GUARDIAN__MANAGEMENT__ADAPTER__SETTINGS_PORT,type=string: Defines which adapter should be used for the settings port.
The project itself provides the env
adapter, which can be used.
GUARDIAN__MANAGEMENT__ADAPTER__APP_PERSISTENCE_PORT,type=string Defines which adapter should be used for the app persistence port.
The project itself provides the in_memory
adapter, which can be used.
guardian.management.logging.structured,type=bool,default=False: If set to True, the logging output is structured as a JSON object
guardian.management.logging.level,type=Enum,default=SUCCESS: Sets the log level of the application. The choices are DEBUG, INFO, WARNING, ERROR, CRITICAL.
guardian.management.logging.format,type=string: Defines the format of the log output, if not structured. The possible options are
described here. The default is
<green>{time:YYYY-MM-DD HH:mm:ss.SSS ZZ}</green> | <level>{level}</level> | <level>{message}</level> | {extra}
guardian.management.logging.backtrace,type=bool,default=False: Whether the exception trace formatted should be extended upward, beyond the catching point, to show the full stacktrace which generated the error.
guardian.management.logging.diagnose,type=bool,default=False: Whether the exception trace should display the variables values to eases the debugging. This should be set to False in production to avoid leaking sensitive data.
The Guardian Management API provides some adapters, which are documented here
name: env implements: SettingsPort
The EnvSettingsAdapter
loads settings exclusively from the environment.

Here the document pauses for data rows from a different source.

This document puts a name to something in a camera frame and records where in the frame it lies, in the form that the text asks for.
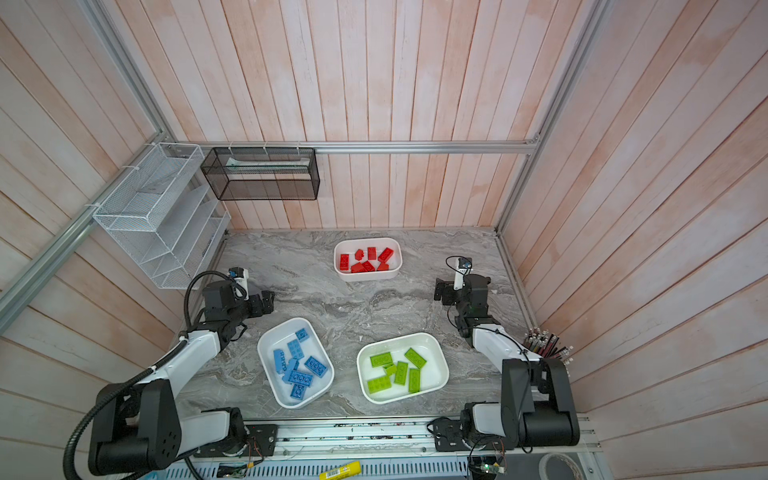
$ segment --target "gray marble surface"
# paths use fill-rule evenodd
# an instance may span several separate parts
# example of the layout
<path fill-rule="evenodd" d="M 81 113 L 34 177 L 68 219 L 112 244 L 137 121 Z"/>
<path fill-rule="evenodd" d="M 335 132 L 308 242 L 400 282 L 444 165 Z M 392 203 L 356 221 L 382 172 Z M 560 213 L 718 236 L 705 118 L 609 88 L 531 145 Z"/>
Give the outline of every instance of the gray marble surface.
<path fill-rule="evenodd" d="M 392 237 L 403 265 L 392 280 L 345 283 L 333 269 L 333 248 L 354 238 Z M 318 418 L 361 415 L 452 415 L 466 402 L 498 401 L 501 376 L 490 362 L 458 336 L 446 307 L 432 299 L 435 278 L 453 278 L 449 255 L 471 257 L 475 273 L 492 278 L 491 314 L 521 339 L 525 321 L 513 293 L 493 232 L 367 230 L 236 233 L 229 238 L 219 270 L 250 271 L 250 290 L 274 290 L 274 313 L 246 321 L 243 338 L 207 363 L 177 398 L 181 413 L 239 407 L 246 419 Z M 336 369 L 331 388 L 301 409 L 284 409 L 273 397 L 259 361 L 262 333 L 295 316 L 308 319 Z M 366 344 L 415 332 L 432 334 L 450 369 L 440 390 L 376 405 L 360 390 L 356 357 Z"/>

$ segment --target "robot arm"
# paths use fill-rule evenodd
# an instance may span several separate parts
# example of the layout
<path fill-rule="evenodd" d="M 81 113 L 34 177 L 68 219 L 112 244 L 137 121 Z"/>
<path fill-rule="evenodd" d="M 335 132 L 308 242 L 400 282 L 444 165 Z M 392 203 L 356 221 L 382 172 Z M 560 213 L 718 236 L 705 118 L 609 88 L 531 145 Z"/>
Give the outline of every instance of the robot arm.
<path fill-rule="evenodd" d="M 205 307 L 198 315 L 203 321 L 190 325 L 190 331 L 151 367 L 149 375 L 130 385 L 110 384 L 99 392 L 88 455 L 91 473 L 161 470 L 179 455 L 202 445 L 222 442 L 227 444 L 225 450 L 244 445 L 245 426 L 238 409 L 217 409 L 179 419 L 174 401 L 208 360 L 240 338 L 245 319 L 273 311 L 274 292 L 265 290 L 262 296 L 249 296 L 247 270 L 233 268 L 229 274 L 227 280 L 211 282 L 203 289 Z M 239 334 L 238 326 L 243 328 Z M 122 393 L 115 396 L 118 390 Z M 74 466 L 68 472 L 66 464 L 65 457 L 68 480 L 79 478 Z"/>
<path fill-rule="evenodd" d="M 488 314 L 491 279 L 469 273 L 472 259 L 457 258 L 454 281 L 436 280 L 435 300 L 456 306 L 459 335 L 502 374 L 500 402 L 465 405 L 460 425 L 465 441 L 477 442 L 484 436 L 497 435 L 515 446 L 576 445 L 579 428 L 565 366 L 560 360 L 542 358 L 512 339 Z M 534 387 L 548 395 L 548 400 L 533 400 Z"/>

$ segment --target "black wire mesh box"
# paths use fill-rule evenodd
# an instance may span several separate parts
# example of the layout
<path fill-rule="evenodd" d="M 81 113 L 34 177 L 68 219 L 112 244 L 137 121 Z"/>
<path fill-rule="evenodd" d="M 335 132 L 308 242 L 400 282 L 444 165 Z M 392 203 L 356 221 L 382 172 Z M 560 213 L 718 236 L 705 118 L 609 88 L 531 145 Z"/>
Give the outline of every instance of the black wire mesh box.
<path fill-rule="evenodd" d="M 219 200 L 316 200 L 312 148 L 215 147 L 201 167 Z"/>

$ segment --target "blue lego brick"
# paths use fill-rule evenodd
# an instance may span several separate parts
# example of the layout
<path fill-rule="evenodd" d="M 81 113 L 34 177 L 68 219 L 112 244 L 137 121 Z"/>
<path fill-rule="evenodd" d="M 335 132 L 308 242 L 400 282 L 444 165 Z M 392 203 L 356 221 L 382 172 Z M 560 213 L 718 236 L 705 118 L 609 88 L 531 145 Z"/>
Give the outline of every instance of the blue lego brick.
<path fill-rule="evenodd" d="M 290 359 L 288 360 L 288 366 L 285 370 L 285 375 L 283 375 L 283 381 L 285 383 L 292 383 L 288 381 L 288 375 L 299 368 L 299 360 L 298 359 Z"/>
<path fill-rule="evenodd" d="M 278 373 L 285 372 L 286 354 L 282 351 L 282 349 L 276 349 L 273 353 L 275 355 L 275 370 L 277 370 Z"/>
<path fill-rule="evenodd" d="M 293 390 L 291 390 L 290 395 L 294 399 L 303 399 L 304 398 L 304 391 L 306 390 L 306 387 L 304 385 L 299 385 L 298 383 L 293 384 Z"/>
<path fill-rule="evenodd" d="M 288 381 L 291 383 L 298 383 L 299 385 L 310 386 L 312 385 L 312 374 L 292 370 L 288 372 Z"/>
<path fill-rule="evenodd" d="M 311 355 L 308 359 L 306 359 L 306 362 L 304 362 L 304 366 L 309 369 L 310 372 L 314 373 L 320 378 L 322 378 L 328 370 L 328 367 L 324 366 L 322 363 L 320 363 L 320 361 L 318 361 L 318 359 Z"/>
<path fill-rule="evenodd" d="M 294 359 L 304 358 L 304 352 L 301 350 L 301 345 L 299 345 L 299 340 L 291 340 L 290 342 L 288 342 L 288 350 L 290 350 L 290 355 Z"/>
<path fill-rule="evenodd" d="M 305 329 L 301 329 L 298 332 L 296 332 L 296 338 L 299 339 L 300 342 L 303 342 L 304 340 L 308 339 L 310 337 L 309 333 L 306 332 Z"/>

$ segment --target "white plastic tray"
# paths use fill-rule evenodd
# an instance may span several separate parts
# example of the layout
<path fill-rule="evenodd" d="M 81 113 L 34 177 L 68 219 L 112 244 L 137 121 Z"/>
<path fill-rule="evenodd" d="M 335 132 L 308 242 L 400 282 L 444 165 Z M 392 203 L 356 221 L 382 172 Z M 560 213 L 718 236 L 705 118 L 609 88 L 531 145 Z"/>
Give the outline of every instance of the white plastic tray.
<path fill-rule="evenodd" d="M 381 252 L 384 251 L 385 248 L 391 248 L 394 250 L 395 253 L 392 254 L 392 256 L 387 260 L 387 265 L 389 265 L 389 270 L 385 272 L 361 272 L 361 273 L 351 273 L 350 271 L 343 272 L 339 270 L 339 261 L 341 261 L 341 254 L 342 253 L 348 253 L 349 254 L 349 268 L 352 268 L 352 265 L 357 263 L 357 260 L 355 260 L 355 252 L 357 250 L 362 250 L 365 254 L 365 256 L 360 260 L 361 262 L 365 262 L 368 260 L 368 247 L 376 247 L 376 257 L 378 258 L 379 255 L 381 255 Z M 371 264 L 374 267 L 379 266 L 378 260 L 371 260 Z M 389 237 L 374 237 L 374 238 L 361 238 L 358 240 L 344 240 L 343 242 L 338 242 L 336 244 L 336 248 L 333 249 L 333 268 L 336 269 L 336 273 L 339 274 L 339 278 L 341 280 L 344 280 L 345 282 L 362 282 L 365 280 L 389 280 L 391 278 L 395 278 L 400 271 L 400 267 L 402 266 L 402 252 L 400 251 L 400 244 L 397 243 L 397 240 Z"/>
<path fill-rule="evenodd" d="M 396 365 L 397 362 L 408 362 L 408 368 L 412 369 L 415 368 L 415 366 L 405 355 L 408 349 L 411 348 L 427 361 L 421 372 L 421 391 L 418 393 L 409 393 L 408 381 L 406 380 L 404 386 L 392 382 L 392 387 L 387 390 L 369 393 L 368 381 L 385 375 L 382 367 L 371 366 L 370 357 L 379 355 L 380 353 L 390 352 L 392 354 L 392 361 Z M 362 394 L 371 402 L 383 405 L 396 400 L 407 399 L 408 397 L 440 390 L 448 382 L 449 371 L 448 363 L 445 361 L 445 356 L 442 354 L 442 349 L 440 348 L 437 339 L 428 333 L 419 332 L 406 336 L 399 336 L 394 339 L 383 340 L 382 342 L 370 343 L 361 348 L 357 354 L 357 375 L 360 378 Z"/>
<path fill-rule="evenodd" d="M 290 350 L 288 349 L 288 342 L 296 339 L 296 332 L 301 329 L 306 329 L 310 337 L 301 342 L 301 350 L 304 352 L 304 358 L 299 360 L 300 372 L 309 372 L 304 366 L 304 362 L 313 356 L 318 359 L 323 365 L 328 367 L 328 371 L 322 378 L 314 376 L 312 385 L 304 392 L 304 399 L 294 399 L 290 393 L 293 388 L 293 384 L 288 384 L 283 381 L 283 374 L 277 373 L 275 370 L 275 356 L 273 351 L 275 349 L 283 349 L 286 355 L 286 363 L 290 360 Z M 280 406 L 287 409 L 300 409 L 307 403 L 312 402 L 317 397 L 321 396 L 327 389 L 330 388 L 333 382 L 335 372 L 333 370 L 333 364 L 331 359 L 328 358 L 326 350 L 323 348 L 323 344 L 317 338 L 315 329 L 312 328 L 312 324 L 300 316 L 287 320 L 273 329 L 264 333 L 259 339 L 257 345 L 259 352 L 259 358 L 261 364 L 266 371 L 266 377 L 270 381 L 272 387 L 272 393 L 275 395 L 275 400 Z"/>

To find the correct environment variable
the setting name, e.g. some.nested.important-option is converted to uppercase and all dots are replace with double
underscores: SOME__NESTED__IMPORTANT-OPTION
name: fastapi implements: AppAPIPort
The FastAPIAppAPIAdapter
provides an adapter for the FastAPI framework. It is
used to expose the Guardian Management API.
It's used by default and partly configured by environment variables.
A local development environment is described here.
You can test the API by running a test query:
curl -X 'POST' \
'http://127.0.0.1:8000/guardian/management/apps' \
-H 'accept: application/json' \
-H 'Content-Type: application/json' \
-d '{
"name": "kelvin-rest-api",
"display_name": "Kelvin"
}'
To run the tests locally on your machine follow these steps:
Prerequisites:
- Python 3.11 installed
- Poetry 1.5.1 installed
# pwd == $REPO_DIR/management-engine/guardian/management-api
poetry shell # Or any other way to activate your virtual env for this project
poetry install
pytest -vv --cov=guardian_management_api .
This example shows you how to use the adapters on the cli.
First get into the container:
docker exec -ti management-guardian-dev /bin/bash
cd management-api/
# Optional: install ipython or just use python
poetry add ipython
ipython
# Alternative
python -m asyncio
I'm using a persistance adapter as an example:
from guardian_management_api.ports.condition import ConditionPersistencePort
from guardian_management_api.models.condition import Condition
from guardian_management_api.adapter_registry import configure_registry, initialize_adapters
from guardian_lib.adapter_registry import ADAPTER_REGISTRY
from guardian_lib.adapter_registry import port_dep
configure_registry(ADAPTER_REGISTRY)
await initialize_adapters(ADAPTER_REGISTRY)
persistance_condition_adapter = await port_dep(ConditionPersistencePort)()
my_condition = Condition(name="my_condition", app_name="foo", namespace_name="bar", code=b"123")
await persistance_condition_adapter.create(my_condition)
The bundle server runs asynchronously to the API and generates the policy and data bundles for OPA. It is important to note, that if a client to the API ingests faulty rego code, the bundle generation will fail. As a consequence the last successfully built bundle before the faulty code was ingested, is served.
There is no direct feedback to whoever calls the API. In the future we might want to include something like a healthcheck or similar. For now though the only way to identify a problem with the bundle build is to observe the logs.